Simpler side inputs as keyword arguments#
Some Penzai layers need access to “side inputs” that do not come directly from their previous layer (e.g. the ApplyAttentionMask
layer needs to know what attention mask to use). In the v1 API, this was possible using the side input effect in penzai.deprecated.v1.data_effects
, but this requires a fair amount of boilerplate to use. Much of this boilerplate involves handler IDs and bound effect references, which are used to ensure that there are no conflicts between different inputs.
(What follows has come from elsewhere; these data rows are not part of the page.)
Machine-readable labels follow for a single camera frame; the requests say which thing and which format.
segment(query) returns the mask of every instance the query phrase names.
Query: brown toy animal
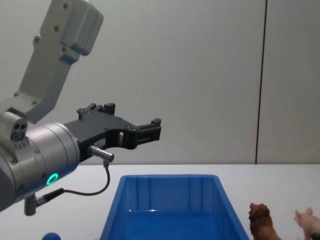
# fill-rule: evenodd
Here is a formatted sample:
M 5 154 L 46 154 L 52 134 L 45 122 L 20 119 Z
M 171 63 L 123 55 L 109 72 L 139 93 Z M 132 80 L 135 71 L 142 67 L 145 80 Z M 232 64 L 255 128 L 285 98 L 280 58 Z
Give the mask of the brown toy animal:
M 311 207 L 308 207 L 305 212 L 295 210 L 294 220 L 303 229 L 304 240 L 310 240 L 313 234 L 320 234 L 320 219 L 313 214 Z
M 250 209 L 250 230 L 254 240 L 281 240 L 273 227 L 268 207 L 251 203 Z

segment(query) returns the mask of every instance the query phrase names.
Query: blue container
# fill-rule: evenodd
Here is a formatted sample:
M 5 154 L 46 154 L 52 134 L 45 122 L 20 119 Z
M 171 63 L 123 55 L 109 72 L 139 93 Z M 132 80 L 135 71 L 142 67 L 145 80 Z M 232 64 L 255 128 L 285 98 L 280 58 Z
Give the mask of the blue container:
M 119 182 L 101 240 L 249 240 L 214 175 L 136 175 Z

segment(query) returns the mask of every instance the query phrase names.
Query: white tabletop
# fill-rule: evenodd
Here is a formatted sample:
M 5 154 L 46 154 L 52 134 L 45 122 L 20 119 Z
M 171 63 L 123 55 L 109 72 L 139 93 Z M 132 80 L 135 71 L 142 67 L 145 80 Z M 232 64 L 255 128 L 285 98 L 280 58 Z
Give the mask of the white tabletop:
M 34 216 L 24 215 L 23 201 L 0 213 L 1 240 L 40 240 L 58 233 L 62 240 L 98 240 L 105 226 L 120 177 L 144 174 L 217 175 L 244 229 L 249 229 L 250 202 L 265 203 L 283 240 L 302 240 L 294 221 L 295 209 L 311 206 L 320 216 L 320 165 L 115 165 L 110 166 L 109 188 L 97 196 L 65 193 L 39 207 Z M 102 166 L 79 166 L 72 174 L 37 193 L 54 189 L 81 192 L 100 190 L 106 183 Z

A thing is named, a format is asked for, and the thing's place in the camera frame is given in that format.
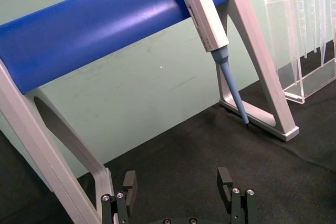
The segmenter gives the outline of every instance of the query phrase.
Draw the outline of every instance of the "screw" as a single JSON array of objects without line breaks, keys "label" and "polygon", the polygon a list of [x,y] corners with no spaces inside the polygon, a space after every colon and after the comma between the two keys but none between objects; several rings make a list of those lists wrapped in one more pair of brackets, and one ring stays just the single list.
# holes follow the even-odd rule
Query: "screw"
[{"label": "screw", "polygon": [[189,220],[189,223],[190,224],[197,224],[197,219],[192,218],[192,219]]},{"label": "screw", "polygon": [[254,191],[250,189],[250,190],[247,190],[247,193],[250,194],[250,195],[253,195]]},{"label": "screw", "polygon": [[103,196],[103,201],[108,201],[109,199],[110,199],[110,196],[108,196],[108,195]]},{"label": "screw", "polygon": [[118,194],[117,194],[117,198],[121,199],[122,197],[124,197],[124,194],[123,194],[123,193],[118,193]]}]

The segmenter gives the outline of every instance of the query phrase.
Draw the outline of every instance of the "pipette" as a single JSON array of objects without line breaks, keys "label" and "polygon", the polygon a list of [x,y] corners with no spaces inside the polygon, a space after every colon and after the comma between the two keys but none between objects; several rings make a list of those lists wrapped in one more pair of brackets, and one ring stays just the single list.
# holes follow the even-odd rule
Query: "pipette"
[{"label": "pipette", "polygon": [[326,36],[327,36],[327,17],[326,17],[326,0],[319,0],[319,9],[320,9],[320,50],[321,50],[321,66],[324,66],[324,57]]},{"label": "pipette", "polygon": [[213,0],[184,0],[184,2],[205,50],[211,52],[214,60],[220,65],[239,113],[248,127],[248,117],[227,62],[229,41]]},{"label": "pipette", "polygon": [[303,53],[305,58],[307,58],[307,26],[306,26],[306,15],[305,15],[305,0],[296,0],[298,18],[299,18],[299,27],[300,27],[300,38],[303,48]]},{"label": "pipette", "polygon": [[288,32],[288,43],[289,43],[289,55],[291,59],[291,64],[293,68],[294,83],[297,84],[298,80],[298,36],[296,31],[296,19],[294,15],[293,0],[285,0],[285,11],[287,20],[287,32]]},{"label": "pipette", "polygon": [[331,29],[334,42],[334,57],[336,59],[336,0],[330,0]]},{"label": "pipette", "polygon": [[317,52],[317,45],[316,45],[316,39],[317,39],[317,22],[316,22],[316,0],[309,0],[309,25],[313,40],[313,46],[314,46],[314,52]]}]

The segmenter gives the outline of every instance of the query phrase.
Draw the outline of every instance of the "transparent plastic box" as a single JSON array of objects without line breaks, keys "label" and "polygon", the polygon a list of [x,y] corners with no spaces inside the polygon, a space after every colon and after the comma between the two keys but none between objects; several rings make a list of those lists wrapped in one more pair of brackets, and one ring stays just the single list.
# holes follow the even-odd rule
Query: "transparent plastic box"
[{"label": "transparent plastic box", "polygon": [[[313,39],[316,31],[307,24],[307,36],[302,41],[302,12],[306,17],[309,15],[309,3],[301,3],[302,0],[264,0],[267,12],[271,54],[279,76],[279,80],[288,100],[303,104],[305,99],[314,94],[325,85],[336,79],[336,60],[334,43],[331,41],[327,46],[324,64],[321,64],[321,50],[314,52]],[[327,3],[327,21],[331,27],[333,22],[330,18],[330,0]],[[319,13],[319,4],[316,6],[316,14]],[[320,17],[317,17],[317,27],[320,27]],[[329,31],[330,40],[333,31]],[[310,53],[305,58],[305,43]]]}]

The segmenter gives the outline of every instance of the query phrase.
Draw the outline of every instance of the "blue foam roller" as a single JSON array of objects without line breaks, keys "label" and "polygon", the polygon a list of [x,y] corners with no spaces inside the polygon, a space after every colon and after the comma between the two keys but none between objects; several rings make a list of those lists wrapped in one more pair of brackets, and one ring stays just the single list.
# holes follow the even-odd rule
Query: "blue foam roller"
[{"label": "blue foam roller", "polygon": [[0,59],[26,93],[187,18],[183,0],[66,0],[1,25]]}]

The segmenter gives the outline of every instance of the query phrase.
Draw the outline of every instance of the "green wall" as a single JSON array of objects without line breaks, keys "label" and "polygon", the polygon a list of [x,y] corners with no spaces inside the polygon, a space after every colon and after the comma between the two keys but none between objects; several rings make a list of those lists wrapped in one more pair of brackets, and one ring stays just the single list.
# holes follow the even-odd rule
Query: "green wall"
[{"label": "green wall", "polygon": [[[63,0],[0,0],[0,24]],[[252,0],[268,34],[263,0]],[[240,88],[257,80],[229,24],[230,66]],[[42,87],[85,143],[107,162],[218,102],[215,64],[186,20]],[[0,129],[27,156],[3,116]],[[59,144],[76,176],[84,167]]]}]

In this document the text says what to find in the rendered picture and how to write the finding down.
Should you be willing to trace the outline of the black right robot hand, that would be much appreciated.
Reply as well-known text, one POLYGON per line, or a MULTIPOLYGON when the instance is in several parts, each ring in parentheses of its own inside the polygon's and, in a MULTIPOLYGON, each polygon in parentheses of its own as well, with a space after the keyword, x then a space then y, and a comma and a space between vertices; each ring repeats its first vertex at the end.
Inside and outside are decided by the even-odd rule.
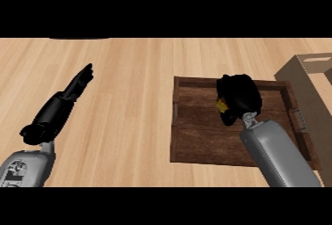
POLYGON ((262 98, 247 75, 224 75, 216 80, 216 94, 227 106, 227 109, 219 112, 219 118, 227 127, 232 125, 235 119, 241 119, 244 113, 260 114, 262 98))

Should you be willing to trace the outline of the orange sweet potato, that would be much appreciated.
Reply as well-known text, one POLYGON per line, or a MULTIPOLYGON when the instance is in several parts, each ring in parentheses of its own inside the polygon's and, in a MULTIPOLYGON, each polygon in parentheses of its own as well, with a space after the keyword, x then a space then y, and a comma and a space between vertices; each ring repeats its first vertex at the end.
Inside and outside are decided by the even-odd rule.
POLYGON ((221 113, 224 113, 228 110, 228 107, 227 107, 225 103, 222 102, 221 98, 216 100, 215 106, 221 113))

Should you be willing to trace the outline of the dark brown wooden tray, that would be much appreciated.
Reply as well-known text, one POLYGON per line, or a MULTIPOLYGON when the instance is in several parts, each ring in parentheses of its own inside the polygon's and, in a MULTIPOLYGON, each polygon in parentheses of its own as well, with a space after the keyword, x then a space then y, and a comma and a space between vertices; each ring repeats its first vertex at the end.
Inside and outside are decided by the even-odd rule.
MULTIPOLYGON (((274 120, 283 127, 311 166, 321 169, 309 134, 299 131, 297 108, 290 84, 283 81, 255 82, 262 97, 258 121, 274 120)), ((169 161, 252 167, 255 162, 240 142, 243 124, 221 122, 215 106, 216 80, 175 77, 169 161)))

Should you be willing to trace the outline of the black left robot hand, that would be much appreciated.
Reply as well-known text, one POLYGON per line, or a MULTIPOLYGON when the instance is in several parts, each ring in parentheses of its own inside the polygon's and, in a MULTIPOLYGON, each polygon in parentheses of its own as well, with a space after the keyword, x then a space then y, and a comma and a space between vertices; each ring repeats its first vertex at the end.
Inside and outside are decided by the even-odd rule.
POLYGON ((88 64, 72 78, 64 90, 57 91, 49 97, 36 113, 32 123, 18 132, 24 144, 38 145, 41 142, 54 140, 69 118, 73 104, 92 79, 91 73, 91 64, 88 64))

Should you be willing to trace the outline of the tan cardboard box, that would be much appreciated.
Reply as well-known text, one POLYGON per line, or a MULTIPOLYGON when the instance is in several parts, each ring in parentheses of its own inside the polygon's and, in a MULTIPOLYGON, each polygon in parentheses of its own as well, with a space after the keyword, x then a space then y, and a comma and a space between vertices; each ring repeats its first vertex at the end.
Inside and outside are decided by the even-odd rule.
POLYGON ((274 74, 291 86, 319 162, 318 176, 332 187, 332 53, 296 54, 274 74))

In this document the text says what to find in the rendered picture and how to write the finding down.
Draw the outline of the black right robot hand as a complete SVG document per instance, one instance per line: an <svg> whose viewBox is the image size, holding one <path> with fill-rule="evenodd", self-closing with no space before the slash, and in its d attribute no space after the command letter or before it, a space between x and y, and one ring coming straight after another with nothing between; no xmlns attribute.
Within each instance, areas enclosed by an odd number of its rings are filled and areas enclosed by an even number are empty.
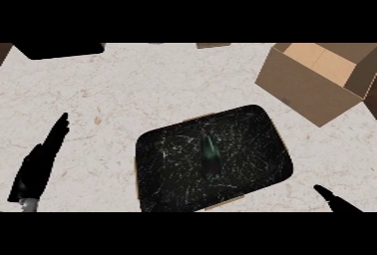
<svg viewBox="0 0 377 255"><path fill-rule="evenodd" d="M360 212L361 209L357 208L342 197L336 196L333 192L321 185L316 184L314 189L323 196L329 203L333 212Z"/></svg>

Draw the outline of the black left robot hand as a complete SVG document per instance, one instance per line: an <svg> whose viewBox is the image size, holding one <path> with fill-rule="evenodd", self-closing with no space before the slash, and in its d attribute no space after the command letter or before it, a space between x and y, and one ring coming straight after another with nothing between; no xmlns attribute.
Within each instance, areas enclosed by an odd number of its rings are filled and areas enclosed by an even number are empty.
<svg viewBox="0 0 377 255"><path fill-rule="evenodd" d="M55 158L69 132L69 114L63 114L45 142L35 146L24 158L11 188L10 202L18 202L26 198L39 199L42 197L52 174Z"/></svg>

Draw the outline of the black scratched tray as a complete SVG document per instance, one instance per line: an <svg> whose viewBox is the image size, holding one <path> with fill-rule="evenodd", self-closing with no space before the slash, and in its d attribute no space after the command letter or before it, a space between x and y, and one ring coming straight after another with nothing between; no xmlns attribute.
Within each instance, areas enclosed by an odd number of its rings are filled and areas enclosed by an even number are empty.
<svg viewBox="0 0 377 255"><path fill-rule="evenodd" d="M265 109L249 105L146 132L141 208L194 212L285 181L293 162Z"/></svg>

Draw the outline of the brown cardboard box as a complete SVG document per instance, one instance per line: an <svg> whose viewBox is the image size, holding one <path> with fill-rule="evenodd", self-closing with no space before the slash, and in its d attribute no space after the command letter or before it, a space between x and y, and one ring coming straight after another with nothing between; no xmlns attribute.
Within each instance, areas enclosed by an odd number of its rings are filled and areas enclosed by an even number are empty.
<svg viewBox="0 0 377 255"><path fill-rule="evenodd" d="M256 84L320 128L360 103L377 119L377 43L277 43Z"/></svg>

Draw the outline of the black flat appliance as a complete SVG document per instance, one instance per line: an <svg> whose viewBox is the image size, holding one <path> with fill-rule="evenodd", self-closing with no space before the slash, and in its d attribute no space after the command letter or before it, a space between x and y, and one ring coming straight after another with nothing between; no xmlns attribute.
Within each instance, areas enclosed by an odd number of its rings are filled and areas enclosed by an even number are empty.
<svg viewBox="0 0 377 255"><path fill-rule="evenodd" d="M14 46L32 60L101 54L103 43L15 43Z"/></svg>

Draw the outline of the brown wooden panel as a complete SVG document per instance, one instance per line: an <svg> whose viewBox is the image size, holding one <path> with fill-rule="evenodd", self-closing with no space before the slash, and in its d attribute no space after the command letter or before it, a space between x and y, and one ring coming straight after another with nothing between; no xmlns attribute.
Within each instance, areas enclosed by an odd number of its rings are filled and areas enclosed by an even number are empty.
<svg viewBox="0 0 377 255"><path fill-rule="evenodd" d="M12 46L12 43L0 43L0 67L11 52Z"/></svg>

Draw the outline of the brown wooden block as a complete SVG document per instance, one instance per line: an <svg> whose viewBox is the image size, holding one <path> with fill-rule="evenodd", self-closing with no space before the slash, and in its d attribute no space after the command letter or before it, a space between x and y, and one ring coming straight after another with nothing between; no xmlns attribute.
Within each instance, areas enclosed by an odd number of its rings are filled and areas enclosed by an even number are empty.
<svg viewBox="0 0 377 255"><path fill-rule="evenodd" d="M199 49L225 47L230 45L231 43L196 43Z"/></svg>

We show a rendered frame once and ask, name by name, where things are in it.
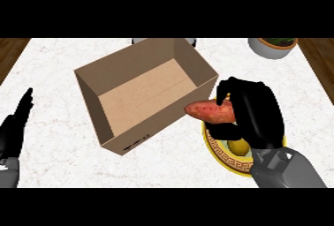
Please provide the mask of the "yellow lemon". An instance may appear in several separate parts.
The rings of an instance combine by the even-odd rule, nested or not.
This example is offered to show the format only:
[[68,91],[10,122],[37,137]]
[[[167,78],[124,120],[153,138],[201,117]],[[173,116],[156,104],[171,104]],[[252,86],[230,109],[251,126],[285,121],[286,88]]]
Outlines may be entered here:
[[245,156],[249,152],[249,144],[244,139],[239,140],[229,140],[227,141],[227,148],[233,155]]

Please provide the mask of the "grey plant pot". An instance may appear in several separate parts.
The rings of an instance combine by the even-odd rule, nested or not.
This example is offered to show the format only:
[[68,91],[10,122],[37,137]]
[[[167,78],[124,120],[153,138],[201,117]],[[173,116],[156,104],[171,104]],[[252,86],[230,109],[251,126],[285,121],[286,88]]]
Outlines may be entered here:
[[249,38],[248,45],[252,52],[266,59],[282,59],[294,49],[297,40],[289,46],[272,45],[263,38]]

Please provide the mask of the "brown cardboard box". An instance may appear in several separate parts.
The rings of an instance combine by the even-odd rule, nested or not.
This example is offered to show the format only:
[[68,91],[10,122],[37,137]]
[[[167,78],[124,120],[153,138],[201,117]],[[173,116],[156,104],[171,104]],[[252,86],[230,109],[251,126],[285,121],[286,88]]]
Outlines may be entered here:
[[217,72],[183,38],[149,38],[74,70],[100,147],[122,155],[208,98]]

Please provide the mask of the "yellow patterned plate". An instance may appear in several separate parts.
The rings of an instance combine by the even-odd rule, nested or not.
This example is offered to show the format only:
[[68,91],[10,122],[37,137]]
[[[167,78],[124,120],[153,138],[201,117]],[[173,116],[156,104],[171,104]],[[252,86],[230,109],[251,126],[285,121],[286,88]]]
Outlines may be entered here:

The v2 API replaces this with a simpler keyword-argument system. The signature of Layer
is now
class Layer(pz.Struct, abc.ABC):
@abc.abstractmethod
def __call__(self, argument: Any, /, **side_inputs) -> Any:
...
where **side_inputs
is a collection of arbitrary side inputs. Importantly, each Layer
should ignore all side inputs it does not recognize. Combinator layers like Sequential
can then simply forward all side inputs to all of their children.
Deprecation of data_effects
#
In the v2 API, the functionality originally provided by data_effects
is instead enabled by variables, keyword argument side inputs, or a combination of these. Given this, the original data_effects
system is deprecated and no longer recommended for use.
Migration Guide#
Imports#
The V2 API has been moved to the top-level namespace, which means that importing from penzai.nn
(or using the penzai.pz
aliases) will refer to the new V2 API components. To simplify migration, the original versions can still be accessed through the penzai.deprecated.v1
namespace:
# Old V1 API:
from penzai.deprecated.v1 import pz
from penzai.deprecated.v1.example_models import simple_mlp
import penzai.deprecated.v1.toolshed
# New V2 API:
from penzai import pz
from penzai.models import simple_mlp
import penzai.toolshed
Model initialization#
As the user of a model, you should provide the initialization PRNGKey as the init_base_key
argument instead of using a separate pz.nn.initialize_parameters
call:
# Old
pz.nn.initialize_parameters(
simple_mlp.MLP.from_config(feature_sizes=[2, 32, 32, 2]),
jax.random.key(10),
)
# New
mlp = simple_mlp.MLP.from_config(
name="mlp",
init_base_rng=jax.random.key(10),
feature_sizes=[2, 32, 32, 2],
)
As a model implementer, you will need to change the signature of your from_config
method to plumb through the new arguments, as shown in the “Eager parameter initialization and sharing-by-default” section above. Uses of pz.nn.mark_shareable
and pz.nn.attach_shared_parameters
can simply be removed, since they are no longer needed.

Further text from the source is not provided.